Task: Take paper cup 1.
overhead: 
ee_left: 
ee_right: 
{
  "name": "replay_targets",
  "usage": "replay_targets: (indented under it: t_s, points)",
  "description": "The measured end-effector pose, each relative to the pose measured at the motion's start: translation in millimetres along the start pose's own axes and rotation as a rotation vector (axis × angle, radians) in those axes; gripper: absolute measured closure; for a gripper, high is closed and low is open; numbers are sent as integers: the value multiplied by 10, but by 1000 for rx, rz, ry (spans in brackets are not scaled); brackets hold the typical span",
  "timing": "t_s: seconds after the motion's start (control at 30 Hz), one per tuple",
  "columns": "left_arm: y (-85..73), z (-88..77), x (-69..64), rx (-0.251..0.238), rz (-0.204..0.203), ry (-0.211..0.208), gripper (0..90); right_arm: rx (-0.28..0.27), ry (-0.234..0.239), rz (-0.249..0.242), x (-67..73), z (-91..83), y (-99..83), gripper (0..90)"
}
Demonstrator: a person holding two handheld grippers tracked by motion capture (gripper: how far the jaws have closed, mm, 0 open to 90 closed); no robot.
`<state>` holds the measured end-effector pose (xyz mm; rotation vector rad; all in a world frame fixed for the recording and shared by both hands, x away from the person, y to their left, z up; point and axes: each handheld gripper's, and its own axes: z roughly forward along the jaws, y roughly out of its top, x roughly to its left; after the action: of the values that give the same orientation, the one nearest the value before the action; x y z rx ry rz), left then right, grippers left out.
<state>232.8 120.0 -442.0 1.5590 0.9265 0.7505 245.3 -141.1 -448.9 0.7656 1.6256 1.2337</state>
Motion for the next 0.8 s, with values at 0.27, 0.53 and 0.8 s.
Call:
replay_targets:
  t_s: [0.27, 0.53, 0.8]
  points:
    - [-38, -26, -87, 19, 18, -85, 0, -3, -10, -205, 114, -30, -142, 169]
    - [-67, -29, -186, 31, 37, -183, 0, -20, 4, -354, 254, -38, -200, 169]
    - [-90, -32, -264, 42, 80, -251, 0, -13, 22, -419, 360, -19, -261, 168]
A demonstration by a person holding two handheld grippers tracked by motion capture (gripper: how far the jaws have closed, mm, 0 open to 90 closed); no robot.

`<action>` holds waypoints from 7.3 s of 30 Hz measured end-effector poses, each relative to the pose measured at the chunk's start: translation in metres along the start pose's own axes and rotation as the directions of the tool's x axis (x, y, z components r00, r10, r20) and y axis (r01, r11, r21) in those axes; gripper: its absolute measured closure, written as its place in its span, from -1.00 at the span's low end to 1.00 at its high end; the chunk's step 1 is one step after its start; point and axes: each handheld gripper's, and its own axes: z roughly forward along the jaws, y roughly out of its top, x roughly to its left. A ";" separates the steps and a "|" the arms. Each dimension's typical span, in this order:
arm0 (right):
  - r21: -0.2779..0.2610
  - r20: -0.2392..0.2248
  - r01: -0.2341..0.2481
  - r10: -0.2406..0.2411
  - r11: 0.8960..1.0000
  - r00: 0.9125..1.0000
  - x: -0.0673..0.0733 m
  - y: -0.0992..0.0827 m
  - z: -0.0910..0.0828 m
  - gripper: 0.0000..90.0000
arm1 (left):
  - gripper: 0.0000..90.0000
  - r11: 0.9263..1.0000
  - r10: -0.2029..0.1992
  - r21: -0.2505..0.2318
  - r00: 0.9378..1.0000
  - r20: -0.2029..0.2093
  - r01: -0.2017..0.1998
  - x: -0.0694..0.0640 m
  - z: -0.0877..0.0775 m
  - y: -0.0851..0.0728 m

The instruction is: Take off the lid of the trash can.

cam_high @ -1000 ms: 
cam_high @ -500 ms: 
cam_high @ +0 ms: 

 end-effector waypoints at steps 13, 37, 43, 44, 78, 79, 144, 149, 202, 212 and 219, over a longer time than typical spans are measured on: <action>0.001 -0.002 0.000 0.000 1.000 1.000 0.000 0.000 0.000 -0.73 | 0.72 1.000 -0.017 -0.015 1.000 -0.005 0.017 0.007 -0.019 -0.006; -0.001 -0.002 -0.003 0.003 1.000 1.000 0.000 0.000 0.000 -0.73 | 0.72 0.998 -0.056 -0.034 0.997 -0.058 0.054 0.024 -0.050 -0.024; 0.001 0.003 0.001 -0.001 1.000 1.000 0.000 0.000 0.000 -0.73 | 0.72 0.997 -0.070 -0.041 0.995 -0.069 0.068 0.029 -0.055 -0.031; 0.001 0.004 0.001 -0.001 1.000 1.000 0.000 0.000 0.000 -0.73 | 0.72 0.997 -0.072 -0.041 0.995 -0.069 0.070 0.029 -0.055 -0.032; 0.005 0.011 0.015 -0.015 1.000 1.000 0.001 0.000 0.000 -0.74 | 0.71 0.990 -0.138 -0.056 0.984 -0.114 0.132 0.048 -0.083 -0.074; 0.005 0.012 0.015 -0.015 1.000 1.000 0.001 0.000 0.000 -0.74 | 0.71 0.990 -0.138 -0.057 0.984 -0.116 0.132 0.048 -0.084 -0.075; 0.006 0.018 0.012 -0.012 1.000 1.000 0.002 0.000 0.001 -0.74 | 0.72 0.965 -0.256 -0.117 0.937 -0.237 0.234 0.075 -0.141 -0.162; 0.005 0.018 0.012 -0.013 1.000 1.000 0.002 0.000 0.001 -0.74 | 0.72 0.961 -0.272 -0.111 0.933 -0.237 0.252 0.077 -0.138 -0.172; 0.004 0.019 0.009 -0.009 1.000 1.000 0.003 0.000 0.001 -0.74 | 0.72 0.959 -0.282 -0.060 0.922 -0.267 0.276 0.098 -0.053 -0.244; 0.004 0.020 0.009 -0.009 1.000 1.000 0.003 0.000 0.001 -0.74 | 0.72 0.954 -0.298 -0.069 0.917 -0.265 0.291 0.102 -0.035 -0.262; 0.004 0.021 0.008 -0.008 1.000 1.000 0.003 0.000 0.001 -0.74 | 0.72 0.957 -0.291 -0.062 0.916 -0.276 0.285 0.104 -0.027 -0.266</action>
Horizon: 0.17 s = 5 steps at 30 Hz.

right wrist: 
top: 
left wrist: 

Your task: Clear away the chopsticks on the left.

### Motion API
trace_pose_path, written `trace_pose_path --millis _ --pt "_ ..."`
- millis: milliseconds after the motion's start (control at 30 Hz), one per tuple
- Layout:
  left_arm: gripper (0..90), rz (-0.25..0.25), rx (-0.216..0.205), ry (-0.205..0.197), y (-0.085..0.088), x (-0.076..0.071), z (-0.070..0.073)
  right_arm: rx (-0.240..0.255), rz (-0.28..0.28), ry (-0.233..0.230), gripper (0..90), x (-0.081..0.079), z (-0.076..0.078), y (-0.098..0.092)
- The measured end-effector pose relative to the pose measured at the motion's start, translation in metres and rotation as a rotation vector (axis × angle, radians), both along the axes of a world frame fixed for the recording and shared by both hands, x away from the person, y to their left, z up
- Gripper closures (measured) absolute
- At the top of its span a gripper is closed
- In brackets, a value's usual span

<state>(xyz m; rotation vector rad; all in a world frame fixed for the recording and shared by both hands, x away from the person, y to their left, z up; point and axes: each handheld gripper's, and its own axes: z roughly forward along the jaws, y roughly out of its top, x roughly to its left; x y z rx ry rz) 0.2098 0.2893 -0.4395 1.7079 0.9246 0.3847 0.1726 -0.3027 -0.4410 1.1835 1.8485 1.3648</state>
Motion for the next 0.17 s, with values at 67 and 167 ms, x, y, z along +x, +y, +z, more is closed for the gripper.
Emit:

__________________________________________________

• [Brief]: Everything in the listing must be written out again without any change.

• [Answer box]:
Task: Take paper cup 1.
overhead: 
ee_left: 
ee_right: 
{
  "name": "replay_targets",
  "usage": "replay_targets: (indented under it: t_s, points)",
  "description": "The measured end-effector pose, each relative to the pose measured at the motion's start: translation in millimetres along the start pose's own axes and rotation as a rotation vector (axis × angle, radians) in those axes; gripper: absolute measured closure; for a gripper, high is closed and low is open; numbers are sent as integers: the value multiplied by 10, but by 1000 for rx, rz, ry (spans in brackets are not scaled); brackets hold the typical span",
  "timing": "t_s: seconds after the motion's start (control at 30 Hz), one per tuple",
  "columns": "left_arm: y (-85..73), z (-88..77), x (-69..64), rx (-0.251..0.238), rz (-0.204..0.203), ry (-0.211..0.208), gripper (0..90); right_arm: rx (-0.28..0.27), ry (-0.234..0.239), rz (-0.249..0.242), x (-67..73), z (-91..83), y (-99..83), gripper (0..90)"
}
Demonstrator: a person holding two handheld grippers tracked by motion capture (gripper: how far the jaws have closed, mm, 0 open to 90 closed); no robot.
`<state>` holds the measured end-effector pose (xyz mm; rotation vector rad; all in a world frame fixed for the recording and shared by both hands, x away from the person, y to their left, z up; point and axes: each handheld gripper's, and its own axes: z roughly forward along the jaws, y roughly out of its top, x roughly to its left; after the action: of the values that give the same orientation, the one nearest the value before the action; x y z rx ry rz), left then right, grippers left out.
<state>232.8 120.0 -442.0 1.5590 0.9265 0.7505 245.3 -141.1 -448.9 0.7656 1.6256 1.2337</state>
Motion for the next 0.8 s, with values at 0.27, 0.53 and 0.8 s.
Call:
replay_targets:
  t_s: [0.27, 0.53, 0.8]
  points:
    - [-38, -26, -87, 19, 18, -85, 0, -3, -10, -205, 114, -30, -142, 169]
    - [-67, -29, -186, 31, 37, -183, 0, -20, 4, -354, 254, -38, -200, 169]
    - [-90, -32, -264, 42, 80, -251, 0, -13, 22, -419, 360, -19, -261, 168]
A demonstration by a person holding two handheld grippers tracked by motion capture (gripper: how far the jaws have closed, mm, 0 open to 90 closed); no robot.

`<action>` holds waypoints from 7.3 s of 30 Hz measured end-effector poses, each relative to the pose measured at the chunk's start: translation in metres along the start pose's own axes and rotation as the directions of the tool's x axis (x, y, z components r00, r10, r20) and y axis (r01, r11, r21) in those axes; gripper: its absolute measured closure, written as its place in its span, from -1.00 at the span's low end to 1.00 at its high end; the chunk's step 1 is one step after its start; point and axes: each handheld gripper's, and its own axes: z roughly forward along the jaws, y roughly out of its top, x roughly to its left. A ";" separates the steps and a "|" the arms. Each dimension's typical span, in this order:
arm0 (right):
  - r21: -0.2779..0.2610
  - r20: -0.2392..0.2248
  - r01: -0.2341..0.2481
  - r10: -0.2406..0.2411
  - r11: 0.8960..1.0000
  - r00: 0.9125..1.0000
  - x: -0.0673..0.0733 m
  - y: -0.0992..0.0827 m
  - z: -0.0910..0.0828 m
  - gripper: 0.0000..90.0000
arm1 (left):
  - gripper: 0.0000..90.0000
  - r11: 0.9263..1.0000
  - r10: -0.2029..0.1992
  - r21: -0.2505..0.2318
  - r00: 0.9378..1.0000
  - r20: -0.2029..0.2093
  - r01: -0.2017..0.1998
  - x: -0.0694..0.0640 m
  - z: -0.0877..0.0775 m
  - y: -0.0851..0.0728 m

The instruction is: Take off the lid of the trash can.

cam_high @ -1000 ms: 
cam_high @ -500 ms: 
cam_high @ +0 ms: 

 end-effector waypoints at steps 13, 37, 43, 44, 78, 79, 144, 149, 202, 212 and 219, over a longer time than typical spans are measured on: <action>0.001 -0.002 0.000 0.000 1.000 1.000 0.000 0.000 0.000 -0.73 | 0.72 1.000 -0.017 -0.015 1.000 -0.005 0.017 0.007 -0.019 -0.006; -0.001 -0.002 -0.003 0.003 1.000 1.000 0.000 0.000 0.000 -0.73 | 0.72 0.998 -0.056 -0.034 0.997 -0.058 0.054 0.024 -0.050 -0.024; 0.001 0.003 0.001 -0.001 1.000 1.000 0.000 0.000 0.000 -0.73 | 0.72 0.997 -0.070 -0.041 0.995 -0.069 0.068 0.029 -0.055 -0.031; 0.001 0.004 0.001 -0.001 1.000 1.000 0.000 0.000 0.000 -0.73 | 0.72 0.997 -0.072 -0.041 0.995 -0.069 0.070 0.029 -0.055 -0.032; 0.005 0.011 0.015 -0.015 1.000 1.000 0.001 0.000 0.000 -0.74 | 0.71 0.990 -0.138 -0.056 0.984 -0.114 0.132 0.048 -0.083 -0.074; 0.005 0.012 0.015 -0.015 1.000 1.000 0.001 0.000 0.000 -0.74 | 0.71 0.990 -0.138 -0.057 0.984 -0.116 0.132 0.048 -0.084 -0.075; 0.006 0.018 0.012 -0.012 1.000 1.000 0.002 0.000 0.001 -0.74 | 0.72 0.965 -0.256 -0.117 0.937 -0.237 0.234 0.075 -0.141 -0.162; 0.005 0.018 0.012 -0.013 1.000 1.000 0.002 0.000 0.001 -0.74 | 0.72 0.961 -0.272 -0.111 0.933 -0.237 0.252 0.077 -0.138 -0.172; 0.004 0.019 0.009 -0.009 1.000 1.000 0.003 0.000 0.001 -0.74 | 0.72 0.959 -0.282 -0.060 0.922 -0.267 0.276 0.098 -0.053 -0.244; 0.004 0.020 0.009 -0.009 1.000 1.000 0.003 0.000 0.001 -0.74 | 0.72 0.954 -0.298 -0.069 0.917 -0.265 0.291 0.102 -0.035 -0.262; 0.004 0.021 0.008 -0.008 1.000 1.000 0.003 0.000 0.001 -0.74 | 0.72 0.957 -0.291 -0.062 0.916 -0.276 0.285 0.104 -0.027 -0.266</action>
Horizon: 0.17 s = 5 steps at 30 Hz.

right wrist: 
top: 
left wrist: 

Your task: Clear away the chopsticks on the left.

### Motion API
trace_pose_path, written `trace_pose_path --millis _ --pt "_ ..."`
- millis: milliseconds after the motion's start (control at 30 Hz), one per tuple
- Layout:
  left_arm: gripper (0..90), rz (-0.25..0.25), rx (-0.216..0.205), ry (-0.205..0.197), y (-0.085..0.088), x (-0.076..0.071), z (-0.070..0.073)
  right_arm: rx (-0.240..0.255), rz (-0.28..0.28), ry (-0.233..0.230), gripper (0..90), x (-0.081..0.079), z (-0.076..0.078), y (-0.098..0.092)
- The measured end-effector pose relative to the pose measured at the motion's start, translation in metres and rotation as a rotation vector (axis × angle, radians), both along the axes of a world frame fixed for the recording and shared by both hands, x away from the person, y to their left, z up
- Gripper closures (measured) absolute
- At the top of its span a gripper is closed
- In brackets, a value's usual span

<state>(xyz m; rotation vector rad; all in a world frame fixed for the recording and shared by both hands, x away from the person, y to their left, z up; point and axes: each handheld gripper's, and its own axes: z roughly forward along the jaws, y roughly out of its top, x roughly to its left; x y z rx ry rz) 0.2098 0.2893 -0.4395 1.7079 0.9246 0.3847 0.1726 -0.3027 -0.4410 1.1835 1.8485 1.3648</state>
Motion for the next 0.17 s, with values at 67 and 167 ms, x, y, z along +x, +y, +z, more is closed for the gripper.
Emit:

No additional answer is expected.